Cada día atesorando minutos, dedicaba eternos segundos a ordenar los tesoros recolectados por la labor,

los clasificaba, les daba nombre, generaba respaldos, por si “algo pasara”, para tener siempre algo a qué

recurrir, por si “alguna vez se necesita” para no pasar apreturas.

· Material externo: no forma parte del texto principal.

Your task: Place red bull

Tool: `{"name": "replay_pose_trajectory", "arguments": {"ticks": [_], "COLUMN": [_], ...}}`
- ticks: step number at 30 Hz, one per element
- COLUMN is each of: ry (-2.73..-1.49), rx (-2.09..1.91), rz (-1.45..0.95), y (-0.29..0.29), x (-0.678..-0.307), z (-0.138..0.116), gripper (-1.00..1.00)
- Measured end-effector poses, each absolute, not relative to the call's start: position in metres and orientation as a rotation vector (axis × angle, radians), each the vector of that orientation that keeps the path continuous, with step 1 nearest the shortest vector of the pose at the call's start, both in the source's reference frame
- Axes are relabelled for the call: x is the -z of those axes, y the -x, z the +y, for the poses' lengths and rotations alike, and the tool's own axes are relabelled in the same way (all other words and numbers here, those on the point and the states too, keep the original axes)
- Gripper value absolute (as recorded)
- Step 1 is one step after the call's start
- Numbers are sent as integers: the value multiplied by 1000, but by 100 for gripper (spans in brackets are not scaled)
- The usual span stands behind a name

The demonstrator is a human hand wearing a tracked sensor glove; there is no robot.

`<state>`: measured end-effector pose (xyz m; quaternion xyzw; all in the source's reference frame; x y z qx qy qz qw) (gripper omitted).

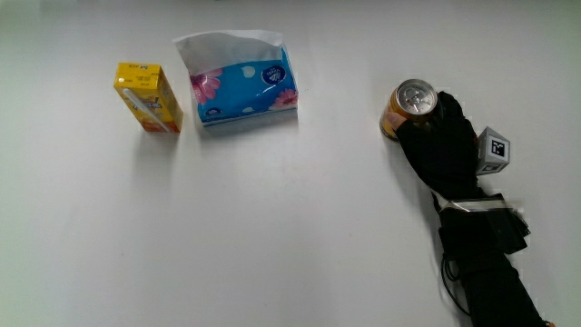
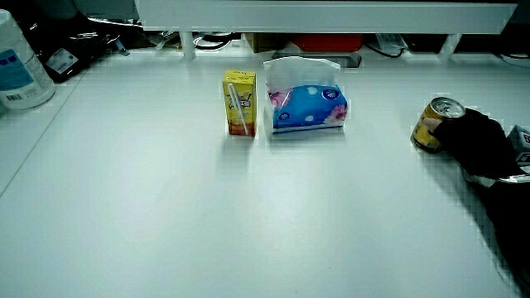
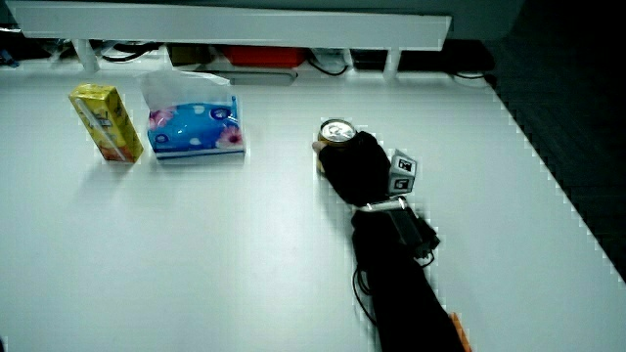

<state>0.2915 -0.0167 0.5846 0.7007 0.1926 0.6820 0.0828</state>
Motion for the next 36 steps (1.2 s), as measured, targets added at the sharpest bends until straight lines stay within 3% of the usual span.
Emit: {"name": "replay_pose_trajectory", "arguments": {"ticks": [10,17,20,27,36], "ry": [-2064,-2091,-2091,-2227,-2253], "rx": [-2047,-1988,-1937,-1809,-1831], "rz": [601,620,633,551,359], "y": [-289,-284,-275,-267,-258], "x": [-583,-566,-548,-514,-492], "z": [-13,11,25,63,104], "gripper": [-61,-100,-100,-100,-100]}}
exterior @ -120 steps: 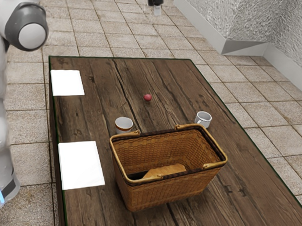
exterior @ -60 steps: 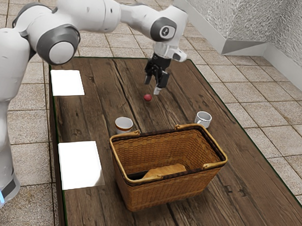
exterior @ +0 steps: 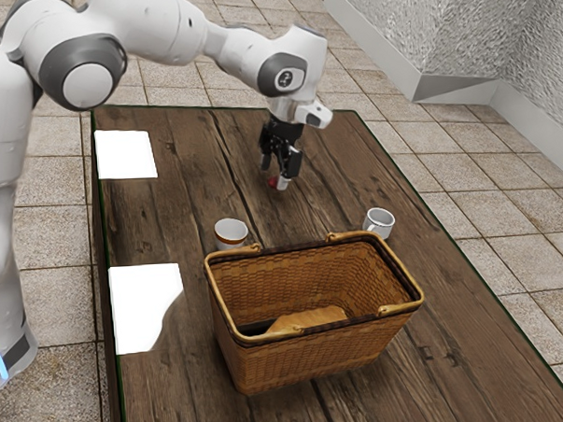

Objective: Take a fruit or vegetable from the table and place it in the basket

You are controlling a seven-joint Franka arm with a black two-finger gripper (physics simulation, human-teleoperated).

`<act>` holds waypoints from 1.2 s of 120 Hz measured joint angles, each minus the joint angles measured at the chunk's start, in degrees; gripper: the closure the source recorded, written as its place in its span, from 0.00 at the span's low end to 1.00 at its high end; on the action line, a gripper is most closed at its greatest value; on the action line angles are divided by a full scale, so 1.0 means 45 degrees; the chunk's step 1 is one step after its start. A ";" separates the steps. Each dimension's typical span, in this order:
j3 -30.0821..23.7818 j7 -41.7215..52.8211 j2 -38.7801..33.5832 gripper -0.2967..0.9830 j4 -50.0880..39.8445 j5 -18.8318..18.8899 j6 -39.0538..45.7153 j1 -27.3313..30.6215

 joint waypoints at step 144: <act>-0.0085 -0.0193 -0.1814 0.65 -0.0285 0.0275 0.1316 -0.0092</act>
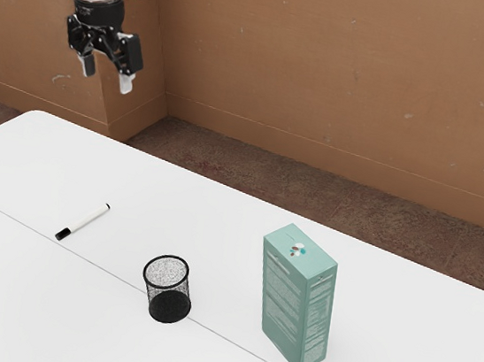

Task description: Put the marker into the pen holder.

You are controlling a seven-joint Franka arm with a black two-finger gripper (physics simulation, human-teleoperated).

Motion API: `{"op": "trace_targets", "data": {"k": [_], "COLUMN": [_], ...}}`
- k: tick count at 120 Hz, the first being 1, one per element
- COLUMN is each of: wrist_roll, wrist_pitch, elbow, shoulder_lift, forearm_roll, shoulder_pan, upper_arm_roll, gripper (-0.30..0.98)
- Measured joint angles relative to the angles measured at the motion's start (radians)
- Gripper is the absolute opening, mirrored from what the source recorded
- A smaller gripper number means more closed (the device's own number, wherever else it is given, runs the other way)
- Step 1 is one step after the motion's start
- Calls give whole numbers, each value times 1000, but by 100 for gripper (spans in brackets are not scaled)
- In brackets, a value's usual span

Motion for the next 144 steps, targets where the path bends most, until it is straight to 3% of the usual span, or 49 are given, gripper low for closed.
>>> {"op": "trace_targets", "data": {"k": [36, 42, 52, 59, 68, 86, 98, 144], "wrist_roll": [23, 26, 33, 42, 60, 89, 105, 178], "wrist_pitch": [-2, 13, 111, 213, 347, 546, 640, 801], "elbow": [-36, -181, -598, -766, -864, -886, -790, -720], "shoulder_lift": [-22, -86, -266, -248, -163, -65, 37, 191], "forearm_roll": [7, 10, 13, 14, -2, -26, -34, -43], "shoulder_pan": [5, -8, -27, -14, -12, -30, -43, 43], "upper_arm_roll": [-3, 10, 78, 106, 170, 198, 199, 200], "gripper": [69, 69, 68, 69, 69, 69, 69, 69]}}
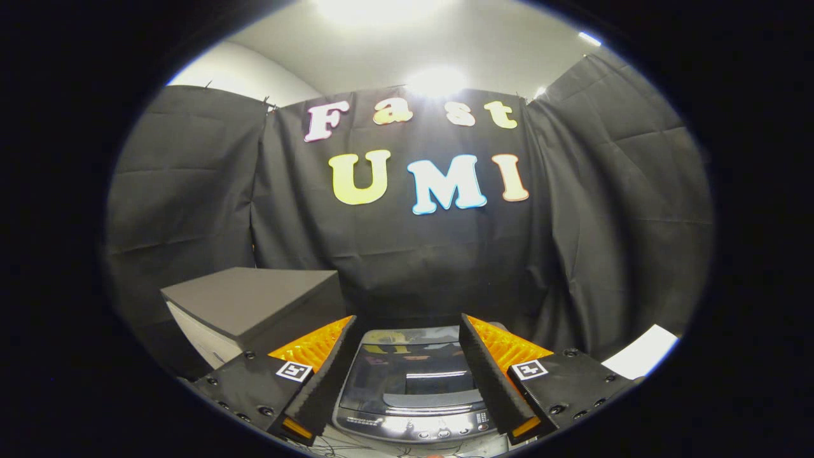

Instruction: Put the clothes into the washing machine and then close the washing machine lid.

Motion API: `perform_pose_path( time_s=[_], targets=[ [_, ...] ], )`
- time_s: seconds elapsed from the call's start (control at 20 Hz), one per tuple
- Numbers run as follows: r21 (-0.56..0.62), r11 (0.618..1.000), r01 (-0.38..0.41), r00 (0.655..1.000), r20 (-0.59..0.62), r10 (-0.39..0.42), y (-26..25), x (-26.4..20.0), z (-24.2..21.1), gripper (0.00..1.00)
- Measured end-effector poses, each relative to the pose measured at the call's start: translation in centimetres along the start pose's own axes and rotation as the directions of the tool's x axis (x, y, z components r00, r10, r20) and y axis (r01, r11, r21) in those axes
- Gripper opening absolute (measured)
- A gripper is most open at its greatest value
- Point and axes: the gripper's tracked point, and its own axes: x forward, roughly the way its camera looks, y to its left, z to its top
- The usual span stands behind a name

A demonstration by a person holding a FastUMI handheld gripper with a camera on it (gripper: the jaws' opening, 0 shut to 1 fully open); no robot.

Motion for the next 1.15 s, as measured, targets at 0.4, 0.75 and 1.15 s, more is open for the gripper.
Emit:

Una noche cualquiera, como otras tantas en su vida, revisó la madriguera, en ella estaba todo en orden

aún, cada pieza en su lugar, cada logro bien aseado, bien comido, bien educado y bien saludado. Miró el

cuadro perfecto, acorde a los anhelos profundos de su alma y respiró satisfecho. Tan sólo un elemento

faltaba, la trastienda de la madriguera estaba vacía, no había víveres para enfrentar algún invierno lluvioso

y eso lo llenaba de angustias.

Desde entonces comenzó la loca carrera por acaparar los valiosos productos, arrastrando sus miles de

suelas por los caminos y senderos en busca de lo necesario, incluso llegó a emplearse como recolector

para otros, a cambio de algunos bienes preciados que él mismo no lograba alcanzar aún cuando se

empinara en sus pares de patas últimas, esas que sólo lo sostenían si también apoyaba su incipiente colita

en la tierra. 

Lástima, tanto afán, tanto esfuerzo, tan sólo para mantener el status quo de su madriguera. Era tal el pánico

a la pérdida de sus bienes preciados, esos que le daban el reconocimiento social entre sus pares, que nada

parecía ser suficiente esfuerzo para mantener en pie su proyecto.

…Ese día, amaneció temprano… el ciempiés realizó su rutina eterna como siempre, con prolija regularidad,

tanto así que ni cuenta se dio que ya no había a quien arengar para iniciar la jornada, ni menos a alguien

que le mirara a los ojos de bicho común y reflejara en los suyos sus sueños.